Golfing in Europe has a different set of rules. Follow these suggestions if you are bringing a group:
When You Pack Attendees are allowed two pieces of luggage each, including their golf bags, plus one carry-on. Golf bags should have a cover and be wrapped in a golf cover bag, preferably one with a lock.
Check First Most clubs in Europe are private; if they have accreditation, they do allow outside guests. Book all tee times in advance, preferably through an agency.
Dress Code In some countries, private country clubs may have dress codes, on and off the course. Men may need a tie and jacket to eat in the clubhouse. Guests should also bring clothes that can be layered. Slacks are preferable to shorts, except in summer. Hats and/or visors should always be removed before entering a clubhouse.
Caddies/Buggies/Pull Carts Some clubs will have caddies, but most have either buggies (golf carts) or pull carts.
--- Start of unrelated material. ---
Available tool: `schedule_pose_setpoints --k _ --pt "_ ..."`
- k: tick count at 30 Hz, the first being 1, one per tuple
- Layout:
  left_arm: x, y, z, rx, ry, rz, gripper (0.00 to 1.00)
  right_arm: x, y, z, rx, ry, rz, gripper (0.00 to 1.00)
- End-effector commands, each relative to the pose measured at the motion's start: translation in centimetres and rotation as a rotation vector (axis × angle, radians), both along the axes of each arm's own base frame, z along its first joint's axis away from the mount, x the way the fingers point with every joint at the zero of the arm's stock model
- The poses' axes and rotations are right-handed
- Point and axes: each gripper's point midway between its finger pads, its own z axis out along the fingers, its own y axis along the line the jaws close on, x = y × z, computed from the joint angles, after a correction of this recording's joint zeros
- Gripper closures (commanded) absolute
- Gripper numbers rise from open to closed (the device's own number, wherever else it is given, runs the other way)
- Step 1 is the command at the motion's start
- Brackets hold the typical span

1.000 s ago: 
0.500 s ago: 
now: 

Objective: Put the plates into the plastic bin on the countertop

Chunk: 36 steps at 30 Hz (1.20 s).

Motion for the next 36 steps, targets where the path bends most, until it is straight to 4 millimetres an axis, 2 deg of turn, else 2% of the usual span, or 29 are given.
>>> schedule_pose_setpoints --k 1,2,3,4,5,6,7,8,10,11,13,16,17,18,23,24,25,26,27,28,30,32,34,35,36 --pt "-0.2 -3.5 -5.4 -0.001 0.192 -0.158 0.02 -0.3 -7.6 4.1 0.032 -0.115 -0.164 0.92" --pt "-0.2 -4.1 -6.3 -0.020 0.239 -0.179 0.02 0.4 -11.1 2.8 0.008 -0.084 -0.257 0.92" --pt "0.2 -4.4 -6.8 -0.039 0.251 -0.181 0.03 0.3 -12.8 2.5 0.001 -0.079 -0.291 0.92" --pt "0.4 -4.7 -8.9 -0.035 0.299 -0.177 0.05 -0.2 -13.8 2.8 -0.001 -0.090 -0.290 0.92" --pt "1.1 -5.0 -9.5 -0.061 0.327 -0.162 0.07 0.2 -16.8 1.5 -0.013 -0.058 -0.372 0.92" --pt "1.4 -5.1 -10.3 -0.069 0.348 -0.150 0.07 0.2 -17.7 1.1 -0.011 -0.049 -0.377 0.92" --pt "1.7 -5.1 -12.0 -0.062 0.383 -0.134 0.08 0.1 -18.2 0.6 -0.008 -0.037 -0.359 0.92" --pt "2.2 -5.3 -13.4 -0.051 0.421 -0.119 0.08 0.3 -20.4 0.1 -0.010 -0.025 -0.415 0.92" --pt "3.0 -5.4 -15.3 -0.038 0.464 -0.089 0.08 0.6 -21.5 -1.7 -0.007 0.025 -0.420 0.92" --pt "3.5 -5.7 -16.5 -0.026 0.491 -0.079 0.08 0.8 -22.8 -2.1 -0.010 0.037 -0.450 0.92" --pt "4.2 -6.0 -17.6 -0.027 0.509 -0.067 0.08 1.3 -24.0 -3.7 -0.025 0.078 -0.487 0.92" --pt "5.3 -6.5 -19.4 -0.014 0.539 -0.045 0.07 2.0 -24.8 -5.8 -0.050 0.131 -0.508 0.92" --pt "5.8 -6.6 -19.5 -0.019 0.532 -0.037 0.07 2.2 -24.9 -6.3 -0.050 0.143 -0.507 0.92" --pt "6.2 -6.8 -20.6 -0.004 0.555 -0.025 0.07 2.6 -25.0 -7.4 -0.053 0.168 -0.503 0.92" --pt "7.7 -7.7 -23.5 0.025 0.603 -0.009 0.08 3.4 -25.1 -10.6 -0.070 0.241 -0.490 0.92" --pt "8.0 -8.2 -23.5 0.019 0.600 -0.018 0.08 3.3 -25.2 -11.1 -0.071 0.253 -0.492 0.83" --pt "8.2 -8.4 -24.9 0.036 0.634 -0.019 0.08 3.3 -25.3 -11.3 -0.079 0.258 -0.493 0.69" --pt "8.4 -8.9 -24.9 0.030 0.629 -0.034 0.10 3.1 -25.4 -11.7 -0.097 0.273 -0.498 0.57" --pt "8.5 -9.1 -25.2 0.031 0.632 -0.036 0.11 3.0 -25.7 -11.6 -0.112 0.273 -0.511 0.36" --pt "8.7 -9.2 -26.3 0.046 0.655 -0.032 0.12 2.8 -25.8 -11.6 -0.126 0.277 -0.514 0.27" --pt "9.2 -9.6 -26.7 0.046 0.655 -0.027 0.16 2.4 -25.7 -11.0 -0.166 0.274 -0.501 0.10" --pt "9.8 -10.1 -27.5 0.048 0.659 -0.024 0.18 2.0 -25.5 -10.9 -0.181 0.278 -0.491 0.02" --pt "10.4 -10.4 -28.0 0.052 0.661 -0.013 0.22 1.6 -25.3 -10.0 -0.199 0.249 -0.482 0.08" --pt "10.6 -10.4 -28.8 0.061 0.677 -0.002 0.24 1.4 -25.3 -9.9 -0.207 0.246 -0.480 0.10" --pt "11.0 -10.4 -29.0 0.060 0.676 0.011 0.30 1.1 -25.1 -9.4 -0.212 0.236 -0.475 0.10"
Guests should be prepared to carry their clubs or, if no buggies are available, put them on a pull cart.
Handicap Cards Guests should be prepared to show their USGA handicap cards. If they are a member of a club, they should carry an official letter signifying their good standing as well as their handicap. (It's a good idea to make a few copies.)
Attitude Counts Although the game can be extremely frustrating, it is important that players conduct themselves properly on the course. Throwing clubs and/or the use of profanity, for example, will not be tolerated. Most clubs will want guests to play in 3.5 hours for 18 holes. (Remember, you're not playing the Open-- you're there for fun.)
For more information, contact Bob at email@example.com
Tried and True Tournaments Scramble-Each player hits a tee shot. The best drive is selected, and all the players hit their second shots from there. This process continues until the ball is in the cup.
Use this format when: You have a significant number of beginners, you want to encourage teamwork and camaraderie rather than competition, or time is an issue.
Best Ball-Each player plays his or her own ball. The two lowest scores on each hole make up the team score for the hole.
Use this format when: You're playing a well-known course where serious golfers want to play their own balls, but you'd still like a team atmosphere.
-Sources: Brad Doyle, Grand Cypress Resort, and How to Plan Great Golf & Tennis Events for Groups, published by The Wailea Golf and Tennis Club. For a free copy, call (808) 879-4465 or log on to firstname.lastname@example.org.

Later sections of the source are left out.